Nos últimos anos, vivemos a maior crise sanitária de nosso tempo: a pandemia do novo coronavírus, causador da covid-19. Num primeiro momento, não causou alarde. Afinal, muitos de nós não havíamos passado por experiência similar em nossas vidas. À medida em que começaram a circular notícias sobre a letalidade da nova doença e a facilidade com que se propagava, amparadas por constatações da comunidade científica, muitos de nós começamos a nos preocupar. Outros, não.
Com a mesma intensidade em que foram tomados todos os veículos de informação (jornais, televisão, rádio, internet) com as notícias que apontavam para o rápido avanço do contágio da doença e da gravidade da situação em termos globais, surgiram movimentos que, ou negavam a existência de uma epidemia, ou tentavam minimizar seus riscos, principalmente quando começou-se a considerar a necessidade de uma quarentena em todo o mundo. Esses movimentos foram fomentados e atiçados, ironicamente, por diversos líderes políticos, notadamente os presidentes dos Estados Unidos, Donald Trump, e do Brasil, Jair Bolsonaro. Ora, se a perspectiva já não era boa, e demandava ação coordenada dos Estados para conter tão séria ameaça às nossas vidas, nos víamos agora em situação de desespero!
Com o fim de evitar a paralisação das atividades econômicas e uma consequente recessão, propagaram-se as mais diversas mentiras: especulou-se sobre a eficácia e a segurança das vacinas, criticou-se o uso de máscaras de proteção, questionou-se a necessidade do isolamento social. Enfim, todo o trabalho dos pesquisadores, todas as recomendações de prudência de órgãos como a Organização Munidal da Saúde, baseadas em evidência científica, foram atacadas. Além disso, inércia, má gestão e má fé na condução das políticas públicas de saúde em relação à pandemia, especialmente no Brasil, culminaram em centenas de milhares de mortes que poderiam ter sido, em parte, evitadas.
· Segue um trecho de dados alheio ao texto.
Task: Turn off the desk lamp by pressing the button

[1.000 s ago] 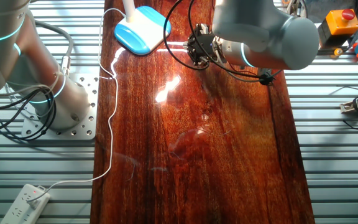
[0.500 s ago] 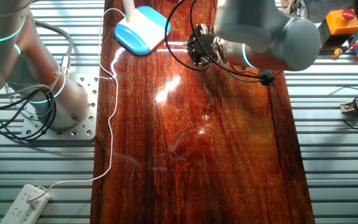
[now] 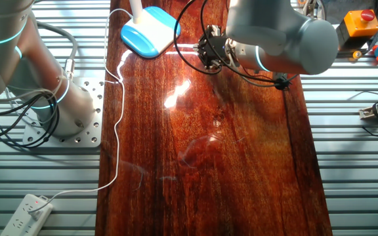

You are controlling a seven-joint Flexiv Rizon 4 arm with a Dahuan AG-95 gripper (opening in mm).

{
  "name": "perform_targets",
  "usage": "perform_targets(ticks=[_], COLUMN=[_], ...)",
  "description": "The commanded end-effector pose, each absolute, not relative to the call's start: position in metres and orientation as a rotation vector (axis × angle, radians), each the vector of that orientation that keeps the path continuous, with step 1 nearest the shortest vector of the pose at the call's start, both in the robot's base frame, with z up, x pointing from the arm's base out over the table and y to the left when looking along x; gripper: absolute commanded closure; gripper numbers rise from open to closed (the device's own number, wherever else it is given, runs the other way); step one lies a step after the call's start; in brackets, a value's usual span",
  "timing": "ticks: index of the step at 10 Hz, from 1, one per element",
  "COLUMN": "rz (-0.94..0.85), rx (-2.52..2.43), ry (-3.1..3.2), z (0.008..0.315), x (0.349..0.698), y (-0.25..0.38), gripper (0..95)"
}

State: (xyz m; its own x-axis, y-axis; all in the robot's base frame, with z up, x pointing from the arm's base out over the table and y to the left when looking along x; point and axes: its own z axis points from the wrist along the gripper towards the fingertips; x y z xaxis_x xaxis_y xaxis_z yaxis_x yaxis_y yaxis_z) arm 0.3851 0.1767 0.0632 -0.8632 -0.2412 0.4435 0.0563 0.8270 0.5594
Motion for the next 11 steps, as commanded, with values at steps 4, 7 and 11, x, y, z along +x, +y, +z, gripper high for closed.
perform_targets(ticks=[4,7,11], rz=[-0.789,-0.790,-0.788], rx=[0.139,0.111,0.093], ry=[-2.496,-2.561,-2.571], z=[0.0630,0.0630,0.0630], x=[0.3858,0.3858,0.3858], y=[0.1765,0.1765,0.1765], gripper=[95.0,95.0,95.0])
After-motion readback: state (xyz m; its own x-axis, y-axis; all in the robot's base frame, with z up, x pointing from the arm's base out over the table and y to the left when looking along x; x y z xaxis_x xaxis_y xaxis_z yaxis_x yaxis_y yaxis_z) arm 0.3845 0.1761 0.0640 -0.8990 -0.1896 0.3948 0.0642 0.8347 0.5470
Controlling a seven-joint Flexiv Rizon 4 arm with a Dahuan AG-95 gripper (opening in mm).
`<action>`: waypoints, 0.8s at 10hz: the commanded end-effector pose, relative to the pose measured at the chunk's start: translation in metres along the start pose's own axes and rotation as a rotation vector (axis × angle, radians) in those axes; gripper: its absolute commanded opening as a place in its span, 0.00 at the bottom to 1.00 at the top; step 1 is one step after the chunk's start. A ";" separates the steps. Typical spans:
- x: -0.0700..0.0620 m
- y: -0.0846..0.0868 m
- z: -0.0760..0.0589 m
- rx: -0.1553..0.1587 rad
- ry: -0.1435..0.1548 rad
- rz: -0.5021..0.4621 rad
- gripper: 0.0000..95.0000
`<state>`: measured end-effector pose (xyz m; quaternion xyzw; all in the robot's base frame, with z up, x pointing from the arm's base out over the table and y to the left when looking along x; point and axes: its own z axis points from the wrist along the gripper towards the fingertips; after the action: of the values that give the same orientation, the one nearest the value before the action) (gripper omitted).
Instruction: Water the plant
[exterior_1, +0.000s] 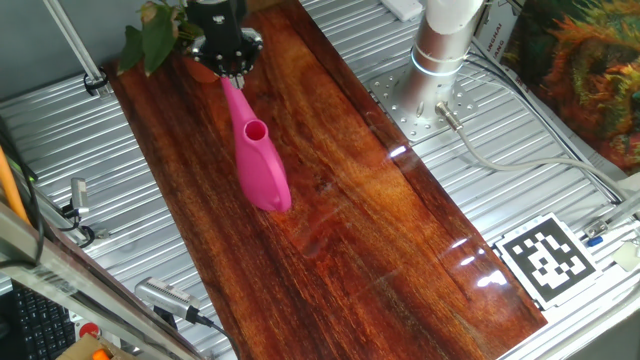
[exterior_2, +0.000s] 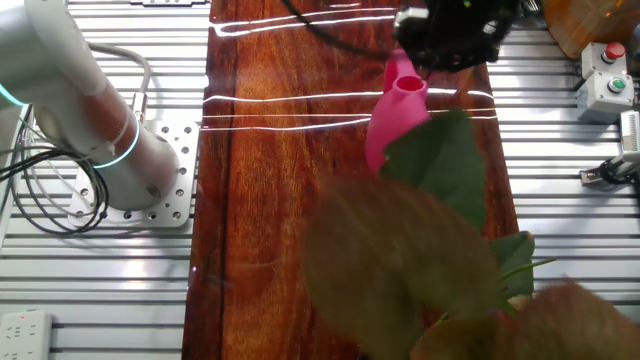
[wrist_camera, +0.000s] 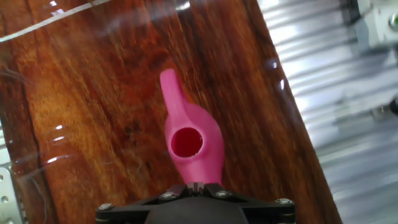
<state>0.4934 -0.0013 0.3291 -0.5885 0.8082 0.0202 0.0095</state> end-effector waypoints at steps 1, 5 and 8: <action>-0.002 -0.009 0.003 -0.031 0.102 0.060 0.00; -0.002 -0.009 0.006 -0.033 0.089 0.035 0.40; -0.005 -0.009 0.008 -0.025 0.069 0.038 0.40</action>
<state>0.4995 -0.0005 0.3184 -0.5759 0.8171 0.0052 -0.0262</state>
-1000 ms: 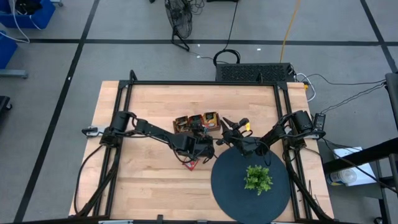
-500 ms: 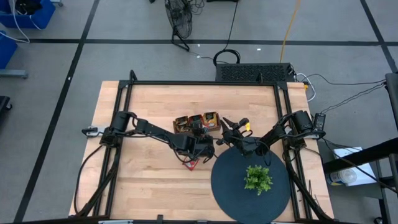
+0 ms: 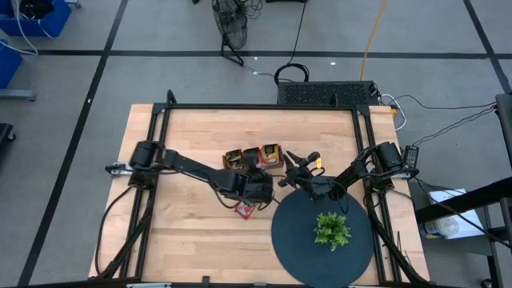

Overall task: Pick & Place Tea
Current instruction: Put the red tea bag into the middle section wooden organizer

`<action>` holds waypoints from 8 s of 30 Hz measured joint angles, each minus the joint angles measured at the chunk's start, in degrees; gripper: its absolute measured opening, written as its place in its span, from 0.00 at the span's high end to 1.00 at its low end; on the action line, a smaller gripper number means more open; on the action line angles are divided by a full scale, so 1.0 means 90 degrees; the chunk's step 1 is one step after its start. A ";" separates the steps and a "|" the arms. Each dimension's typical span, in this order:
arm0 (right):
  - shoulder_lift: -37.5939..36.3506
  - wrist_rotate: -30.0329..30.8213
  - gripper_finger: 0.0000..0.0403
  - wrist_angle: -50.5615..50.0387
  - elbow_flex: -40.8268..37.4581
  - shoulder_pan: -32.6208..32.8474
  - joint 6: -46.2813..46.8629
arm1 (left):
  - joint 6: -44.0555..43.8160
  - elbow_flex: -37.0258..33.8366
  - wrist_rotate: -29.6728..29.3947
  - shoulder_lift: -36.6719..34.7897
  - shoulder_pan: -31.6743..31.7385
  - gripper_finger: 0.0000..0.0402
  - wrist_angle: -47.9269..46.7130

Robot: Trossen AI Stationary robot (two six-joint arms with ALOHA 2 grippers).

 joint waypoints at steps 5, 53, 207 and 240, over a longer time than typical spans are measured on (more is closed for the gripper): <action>0.0000 -0.0001 0.85 -0.0008 0.0002 0.0000 0.0000 | -0.0398 -0.0018 0.0397 -0.0941 -0.0010 0.99 -0.0362; 0.0000 -0.0164 0.85 0.0003 0.0000 -0.0005 0.0168 | -0.0996 -0.5408 0.4243 -0.1502 0.1972 0.99 0.8937; 0.0000 -0.0174 0.85 -0.0046 0.0000 -0.0002 0.0172 | -0.3343 -0.1500 0.5476 -0.1764 0.0578 0.67 -0.0409; 0.0000 -0.0342 0.85 0.0005 0.0000 -0.0002 0.0171 | -0.5733 -0.3467 0.5795 -0.1711 0.0500 0.67 0.2129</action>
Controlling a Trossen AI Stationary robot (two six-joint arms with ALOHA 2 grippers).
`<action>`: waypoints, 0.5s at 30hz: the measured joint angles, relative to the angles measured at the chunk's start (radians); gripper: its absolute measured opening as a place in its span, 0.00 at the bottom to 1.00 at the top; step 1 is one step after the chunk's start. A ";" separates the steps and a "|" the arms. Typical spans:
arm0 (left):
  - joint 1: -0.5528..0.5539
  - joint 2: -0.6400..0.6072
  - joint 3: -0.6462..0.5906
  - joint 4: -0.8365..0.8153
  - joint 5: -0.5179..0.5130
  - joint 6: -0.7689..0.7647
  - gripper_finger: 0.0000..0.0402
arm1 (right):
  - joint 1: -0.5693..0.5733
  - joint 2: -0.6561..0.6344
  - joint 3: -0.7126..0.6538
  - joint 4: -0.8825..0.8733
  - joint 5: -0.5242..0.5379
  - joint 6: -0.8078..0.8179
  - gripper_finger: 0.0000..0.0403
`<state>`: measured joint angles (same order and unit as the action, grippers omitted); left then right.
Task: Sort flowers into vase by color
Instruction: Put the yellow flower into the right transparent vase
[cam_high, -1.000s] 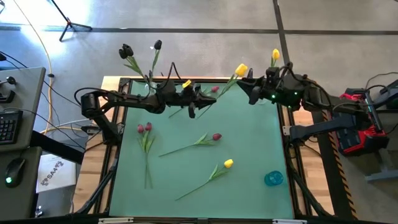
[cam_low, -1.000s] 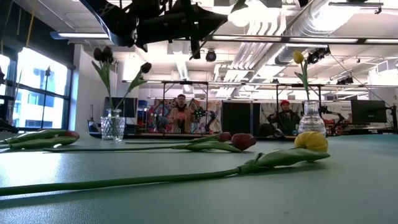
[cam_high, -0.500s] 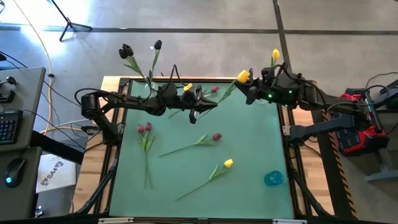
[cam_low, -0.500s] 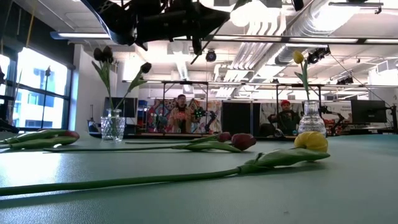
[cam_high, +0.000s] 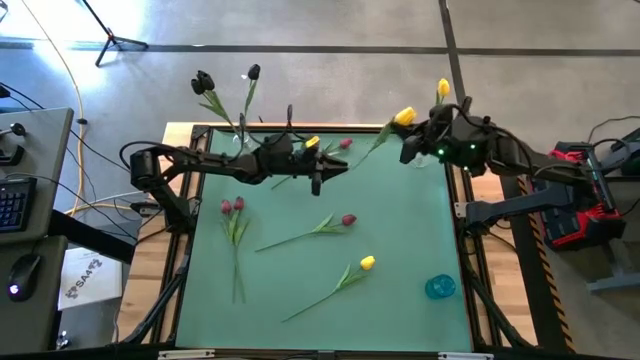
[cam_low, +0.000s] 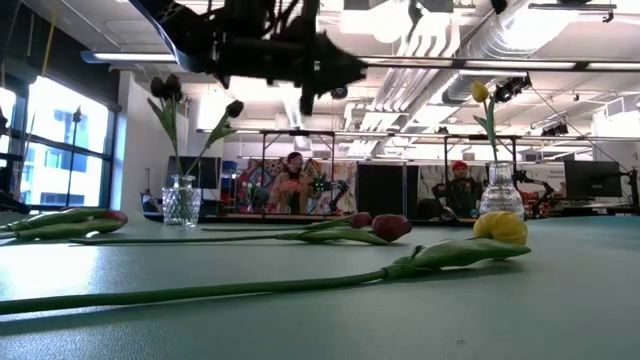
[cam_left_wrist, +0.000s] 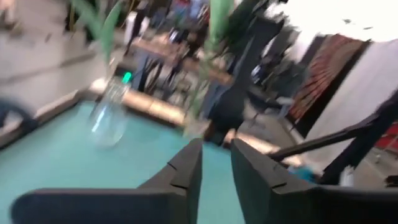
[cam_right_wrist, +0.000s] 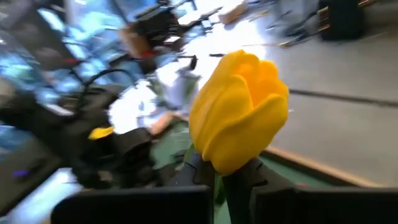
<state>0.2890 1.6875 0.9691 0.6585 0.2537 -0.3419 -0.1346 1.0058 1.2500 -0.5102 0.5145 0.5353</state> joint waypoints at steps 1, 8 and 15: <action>0.006 0.000 0.000 -0.038 -0.007 -0.008 0.21 | -0.003 -0.003 0.017 -0.040 0.033 -0.019 0.01; 0.044 0.000 0.000 -0.285 -0.057 -0.031 0.32 | -0.041 -0.007 0.168 -0.336 0.243 -0.076 0.00; 0.066 0.000 0.000 -0.343 -0.057 -0.023 0.32 | -0.127 -0.007 0.281 -0.544 0.322 -0.091 0.00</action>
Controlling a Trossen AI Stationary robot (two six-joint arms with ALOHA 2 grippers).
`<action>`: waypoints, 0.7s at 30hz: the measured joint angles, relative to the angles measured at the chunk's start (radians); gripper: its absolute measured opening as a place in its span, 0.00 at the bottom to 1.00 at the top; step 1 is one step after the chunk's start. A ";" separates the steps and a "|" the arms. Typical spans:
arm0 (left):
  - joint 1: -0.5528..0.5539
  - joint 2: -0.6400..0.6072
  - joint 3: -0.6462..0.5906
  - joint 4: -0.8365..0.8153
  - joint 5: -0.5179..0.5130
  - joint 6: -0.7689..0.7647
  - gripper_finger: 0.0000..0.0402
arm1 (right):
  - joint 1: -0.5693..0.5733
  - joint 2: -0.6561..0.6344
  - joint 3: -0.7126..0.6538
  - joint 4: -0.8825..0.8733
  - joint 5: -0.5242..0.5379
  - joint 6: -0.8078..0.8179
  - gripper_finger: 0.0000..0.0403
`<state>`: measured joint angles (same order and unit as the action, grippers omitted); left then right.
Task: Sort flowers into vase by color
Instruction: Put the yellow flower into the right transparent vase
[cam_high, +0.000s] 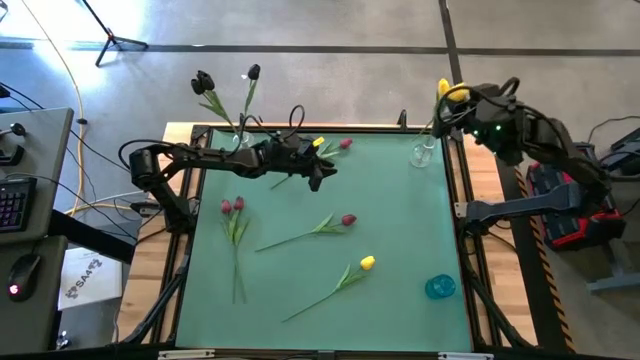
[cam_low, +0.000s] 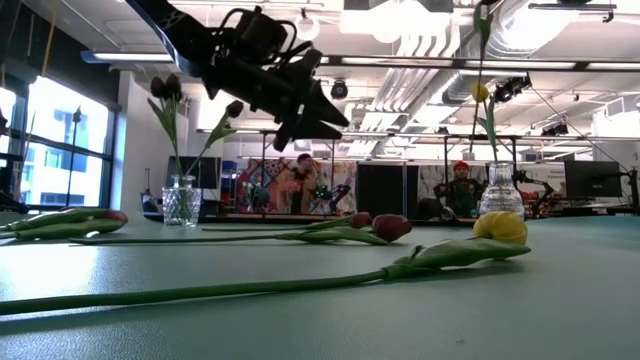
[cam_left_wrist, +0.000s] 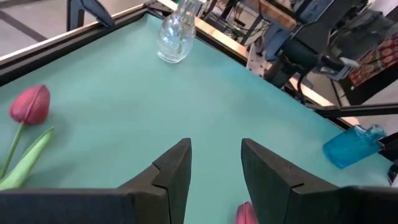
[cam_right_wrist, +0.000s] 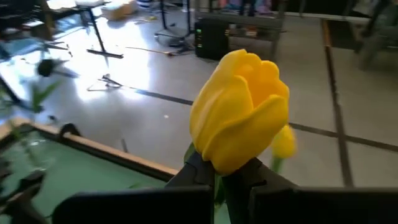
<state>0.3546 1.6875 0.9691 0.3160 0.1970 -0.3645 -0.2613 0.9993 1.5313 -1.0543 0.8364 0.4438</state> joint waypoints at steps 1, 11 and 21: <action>0.001 0.000 0.000 -0.002 0.000 0.000 0.32 | -0.016 0.000 0.010 -0.018 0.000 0.000 0.00; 0.005 0.000 0.000 0.011 -0.001 0.022 0.32 | -0.151 0.004 0.023 -0.134 -0.024 -0.017 0.00; 0.005 0.000 0.000 0.021 -0.002 0.028 0.32 | -0.214 0.021 0.023 -0.140 -0.060 -0.025 0.00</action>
O fenômeno do negacionismo, como já observamos, foi preponderante na má condução de uma crise sanitária. Cabe a nós nos perguntarmos: o que leva uma pessoa a negar a realidade que está posta diante de seus olhos, por mais que se tente explicá-la com evidências e argumentos? Para Wright Mills, o homem comum se vê preso às limitações da vida cotidiana (emprego, família, vizinhança), e portanto não tem consciência de como os fatores externos ao seu meio - como a política e a economia - afetam sua vida. Em um mundo em rápida transformação, o homem comum se vê incapaz de se orientar de acordo com os valores que ama. Ao se deparar com o colapso das velhas maneiras de pensar e sentir, e sem compreender as novas, torna-se moralmente insensível. Esta perspectiva se relaciona com o reacionarismo que leva apoiadores de certos movimentos políticos a corroborar ideias estúpidas na contramão da evolução do pensamento científico baseado na observação da realidade e na evidência empírica, defendido por Francis Bacon em seu Novum Organum. Tal pensamento é de extrema relevância nos dias atuais, pois, como pudemos testemunhar nos últimos anos, negar a ciência pode ser catastrófico.